The Fundamental Relationship
Four quantities govern experiment design:
- Baseline rate (p₀): Your current conversion rate or metric mean
- Minimum Detectable Effect (MDE): The smallest effect you want to detect
- Significance level (α): False positive rate, typically 0.05
- Power (1-β): Probability of detecting a real effect, typically 0.80
Given any three, you can calculate the fourth. In practice:
- α and power are typically fixed at 0.05 and 0.80
- Either you have a target MDE and need to find sample size, or
- You have a fixed sample and need to find your achievable MDE
The Sample Size Formula (for proportions)
For comparing two proportions with equal group sizes:
$$n = \frac{2 \cdot (z_{1-\alpha/2} + z_{1-\beta})^2 \cdot p(1-p)}{(p_1 - p_0)^2}$$
Where:
- $n$ = sample size per group
- $z_{1-\alpha/2}$ ≈ 1.96 for α = 0.05 (two-sided)
- $z_{1-\beta}$ ≈ 0.84 for 80% power
- $p$ = pooled proportion ≈ $(p_0 + p_1)/2$
- $(p_1 - p_0)$ = absolute effect (your MDE)
The Critical Insight: Quadratic Relationship
Sample size scales with the square of precision. Detecting half the effect requires four times the sample:
| Relative MDE | Sample Multiplier |
|---|---|
| 1x (baseline) | 1x |
| 0.5x | 4x |
| 0.25x | 16x |
| 0.1x | 100x |
This quadratic relationship is why small effects require enormous samples.
Calculating Sample Size
For Conversion Rates (Binary Metrics)
from statsmodels.stats.power import NormalIndPower
from statsmodels.stats.proportion import proportion_effectsize
def sample_size_for_proportions(baseline_rate, relative_lift, alpha=0.05, power=0.80):
"""
Calculate required sample size per group for a proportion test.
Args:
baseline_rate: Current conversion rate (e.g., 0.05 for 5%)
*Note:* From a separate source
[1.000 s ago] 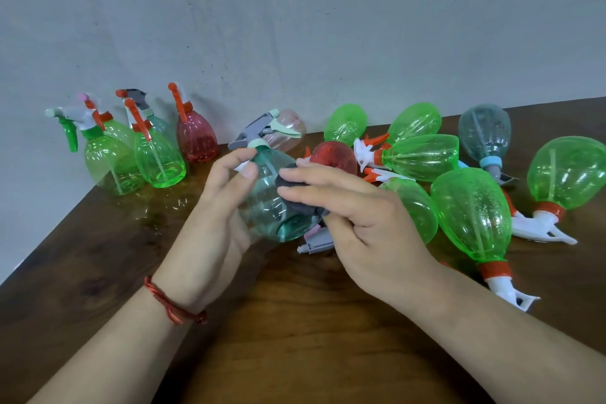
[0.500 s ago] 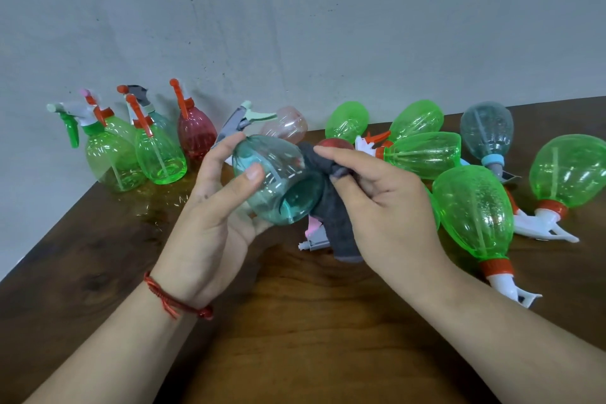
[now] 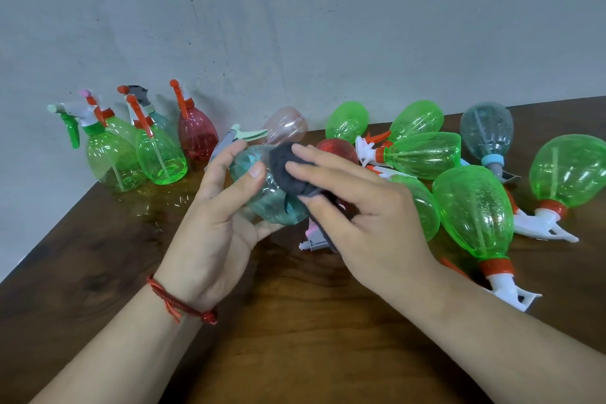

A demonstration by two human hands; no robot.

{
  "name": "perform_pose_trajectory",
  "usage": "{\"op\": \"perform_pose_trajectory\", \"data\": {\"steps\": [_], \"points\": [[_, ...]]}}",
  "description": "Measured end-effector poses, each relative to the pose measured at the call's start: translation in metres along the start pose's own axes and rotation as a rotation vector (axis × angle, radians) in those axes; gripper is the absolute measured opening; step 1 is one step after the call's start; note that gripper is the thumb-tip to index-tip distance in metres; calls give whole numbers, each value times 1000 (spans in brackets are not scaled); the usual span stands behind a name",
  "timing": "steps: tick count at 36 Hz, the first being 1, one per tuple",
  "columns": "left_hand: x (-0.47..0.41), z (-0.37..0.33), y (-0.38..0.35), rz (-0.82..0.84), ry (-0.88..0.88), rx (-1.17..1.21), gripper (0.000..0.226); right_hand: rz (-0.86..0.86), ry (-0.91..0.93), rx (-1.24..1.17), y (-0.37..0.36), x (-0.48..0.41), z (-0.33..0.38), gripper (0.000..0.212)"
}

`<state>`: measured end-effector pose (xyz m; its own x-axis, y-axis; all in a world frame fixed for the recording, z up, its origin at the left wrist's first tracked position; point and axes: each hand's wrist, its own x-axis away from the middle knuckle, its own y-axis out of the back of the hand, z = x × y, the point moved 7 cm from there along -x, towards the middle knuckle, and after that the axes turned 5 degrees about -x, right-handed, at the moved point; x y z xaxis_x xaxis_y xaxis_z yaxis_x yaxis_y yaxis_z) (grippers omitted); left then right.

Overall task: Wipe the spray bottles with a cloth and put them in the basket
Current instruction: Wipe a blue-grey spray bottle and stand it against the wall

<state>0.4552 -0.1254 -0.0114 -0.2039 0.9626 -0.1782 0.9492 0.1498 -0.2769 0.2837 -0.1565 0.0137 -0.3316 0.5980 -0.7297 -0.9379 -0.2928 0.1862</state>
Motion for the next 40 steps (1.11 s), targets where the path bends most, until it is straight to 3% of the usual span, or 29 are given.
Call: {"op": "perform_pose_trajectory", "data": {"steps": [5, 8, 11, 16, 20, 28, 35, 40], "points": [[5, -13, -3, -58, -190, 20, 66, -186, -474, -596, -7, 2, -33, 31], [13, -31, -5, -96, -453, -223, 73, -190, -684, -953, -24, 7, -33, 27], [20, -39, -10, -61, -634, -467, 76, -150, -831, -1052, -36, 14, -33, 30], [22, -42, -11, 5, -739, -619, 73, 78, -1098, -1108, -50, 33, -36, 46], [19, -46, 0, 27, -705, -699, 68, 160, -1122, -1108, -44, 31, -39, 60], [20, -43, -5, 55, -689, -748, 70, 34, -1018, -1194, -34, 20, -37, 54], [18, -44, -3, 63, -693, -783, 67, 195, -1062, -1202, -43, 27, -32, 67], [17, -45, 2, 23, -675, -729, 71, 34, -964, -1254, -30, 13, -33, 59]]}}
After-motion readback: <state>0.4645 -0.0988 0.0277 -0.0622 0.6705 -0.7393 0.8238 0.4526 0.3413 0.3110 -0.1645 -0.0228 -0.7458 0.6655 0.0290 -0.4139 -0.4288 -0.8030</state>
relative_lift: Relative change to detect (e.g., 0.10 for 10% lift)
alpha: Significance level (default 0.05)
power: Statistical power (default 0.80)
Returns:
Required sample size per group
"""
# Calculate absolute change
absolute_lift = baseline_rate * relative_lift
new_rate = baseline_rate + absolute_lift
# Cohen's h effect size for proportions
effect_size = proportion_effectsize(baseline_rate, new_rate)
# Calculate sample size
analysis = NormalIndPower()
n = analysis.solve_power(
effect_size=effect_size,
alpha=alpha,
power=power,
alternative='two-sided'
)
return int(np.ceil(n))
# Example: 5% baseline, want to detect 10% relative lift
baseline = 0.05
relative_lift = 0.10 # detect 5% → 5.5%
n_per_group = sample_size_for_proportions(baseline, relative_lift)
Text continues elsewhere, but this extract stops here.